(THE TASK)
The answer should be an exact repeat of the stretch of material below from the line containing "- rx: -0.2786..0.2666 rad" through the line containing "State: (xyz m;".

Segment Start: TASK INPUTS

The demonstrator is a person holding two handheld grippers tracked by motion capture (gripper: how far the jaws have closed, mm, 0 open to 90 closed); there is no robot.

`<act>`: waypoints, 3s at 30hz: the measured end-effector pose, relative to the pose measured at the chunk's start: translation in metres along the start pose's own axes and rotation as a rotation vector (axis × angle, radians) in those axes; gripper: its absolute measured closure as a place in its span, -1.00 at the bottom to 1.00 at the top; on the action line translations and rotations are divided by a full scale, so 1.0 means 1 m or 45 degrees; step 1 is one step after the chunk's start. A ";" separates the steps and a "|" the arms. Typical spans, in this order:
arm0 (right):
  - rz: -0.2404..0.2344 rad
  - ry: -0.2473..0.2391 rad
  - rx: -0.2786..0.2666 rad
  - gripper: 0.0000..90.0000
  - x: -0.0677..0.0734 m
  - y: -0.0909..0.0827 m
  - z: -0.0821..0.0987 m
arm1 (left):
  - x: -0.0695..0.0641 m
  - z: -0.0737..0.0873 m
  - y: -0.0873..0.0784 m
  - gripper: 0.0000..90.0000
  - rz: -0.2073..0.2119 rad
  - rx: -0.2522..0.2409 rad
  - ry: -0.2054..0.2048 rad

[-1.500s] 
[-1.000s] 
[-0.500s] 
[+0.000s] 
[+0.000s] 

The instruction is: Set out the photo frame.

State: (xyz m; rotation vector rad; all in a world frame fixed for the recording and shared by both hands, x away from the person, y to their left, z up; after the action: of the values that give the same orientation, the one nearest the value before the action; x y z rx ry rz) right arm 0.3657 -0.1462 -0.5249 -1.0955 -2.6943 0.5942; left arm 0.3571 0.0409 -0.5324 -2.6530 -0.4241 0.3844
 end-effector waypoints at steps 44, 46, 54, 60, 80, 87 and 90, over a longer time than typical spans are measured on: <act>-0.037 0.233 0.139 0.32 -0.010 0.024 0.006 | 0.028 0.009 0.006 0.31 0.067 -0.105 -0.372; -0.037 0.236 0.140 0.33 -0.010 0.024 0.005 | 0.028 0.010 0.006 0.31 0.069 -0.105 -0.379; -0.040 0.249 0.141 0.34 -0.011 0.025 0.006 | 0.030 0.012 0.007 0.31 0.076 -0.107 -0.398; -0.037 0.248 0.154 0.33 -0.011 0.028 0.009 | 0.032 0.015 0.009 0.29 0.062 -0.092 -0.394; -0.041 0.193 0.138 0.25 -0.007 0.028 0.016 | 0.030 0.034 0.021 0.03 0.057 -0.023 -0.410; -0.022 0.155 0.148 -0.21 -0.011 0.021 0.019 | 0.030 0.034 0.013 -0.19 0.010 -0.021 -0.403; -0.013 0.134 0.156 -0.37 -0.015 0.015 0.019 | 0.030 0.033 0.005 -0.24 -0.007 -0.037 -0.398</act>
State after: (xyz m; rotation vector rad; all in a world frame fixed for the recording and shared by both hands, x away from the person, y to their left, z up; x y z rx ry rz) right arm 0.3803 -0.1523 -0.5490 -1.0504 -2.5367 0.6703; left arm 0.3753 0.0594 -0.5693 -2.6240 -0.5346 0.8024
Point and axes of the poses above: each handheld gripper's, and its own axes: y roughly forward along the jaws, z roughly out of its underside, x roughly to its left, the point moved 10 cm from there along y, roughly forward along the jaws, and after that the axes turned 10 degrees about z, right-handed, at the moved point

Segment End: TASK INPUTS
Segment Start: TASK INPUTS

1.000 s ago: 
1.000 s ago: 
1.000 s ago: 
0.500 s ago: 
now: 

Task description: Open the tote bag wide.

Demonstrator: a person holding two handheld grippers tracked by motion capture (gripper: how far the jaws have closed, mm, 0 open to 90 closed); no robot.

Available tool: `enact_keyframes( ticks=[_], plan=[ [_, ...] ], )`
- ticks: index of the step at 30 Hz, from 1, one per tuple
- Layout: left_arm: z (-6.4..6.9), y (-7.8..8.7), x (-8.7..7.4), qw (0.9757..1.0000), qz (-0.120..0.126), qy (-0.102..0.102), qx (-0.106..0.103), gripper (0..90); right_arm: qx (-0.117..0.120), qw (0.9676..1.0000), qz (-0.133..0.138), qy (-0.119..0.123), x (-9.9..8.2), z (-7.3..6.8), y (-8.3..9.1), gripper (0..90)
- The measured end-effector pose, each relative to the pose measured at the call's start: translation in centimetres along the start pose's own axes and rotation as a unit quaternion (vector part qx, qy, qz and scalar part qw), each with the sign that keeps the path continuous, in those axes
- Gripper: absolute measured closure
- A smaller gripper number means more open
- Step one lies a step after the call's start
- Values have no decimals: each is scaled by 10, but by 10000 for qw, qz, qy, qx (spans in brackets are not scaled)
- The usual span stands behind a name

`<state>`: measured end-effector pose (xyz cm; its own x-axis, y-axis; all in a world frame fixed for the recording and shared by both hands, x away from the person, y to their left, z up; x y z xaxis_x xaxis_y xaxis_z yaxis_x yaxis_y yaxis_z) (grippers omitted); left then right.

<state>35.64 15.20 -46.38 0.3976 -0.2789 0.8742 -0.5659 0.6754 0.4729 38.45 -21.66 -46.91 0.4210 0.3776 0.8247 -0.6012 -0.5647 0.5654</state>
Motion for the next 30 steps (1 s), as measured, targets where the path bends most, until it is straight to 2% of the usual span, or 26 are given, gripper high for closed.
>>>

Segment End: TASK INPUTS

(WRITTEN RESPONSE)
  - rx: -0.2786..0.2666 rad
  - gripper: 0.0000..90.0000
  - x: -0.0677..0.0734 m
  - y: -0.0909..0.0827 m
  - z: -0.0821..0.0987 m
arm1 (left):
  - x: -0.0695..0.0641 m
  - z: -0.0737..0.0873 m
  - y: -0.0873..0.0784 m
  - gripper: 0.0000..90.0000
  - rz: -0.2073..0.2119 rad
  - rx: -0.2522..0.2409 rad
  - ry: -0.2054..0.2048 rad

[-1.500s] 
[-1.000s] 
[-0.500s] 
[+0.000s] 
[+0.000s] 

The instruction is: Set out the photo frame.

State: (xyz m; rotation vector rad; all in a world frame fixed for the recording and shared by both hands, x away from the person, y to their left, z up; after the action: of the values that give the same orientation, the one nearest the value before the action; x y z rx ry rz) right arm 0.3657 -0.1462 -0.5249 -1.0955 -2.6943 0.5942; left arm 0.3571 0.0409 -0.5324 -2.6530 -0.4241 0.3844

With that, the answer is complete.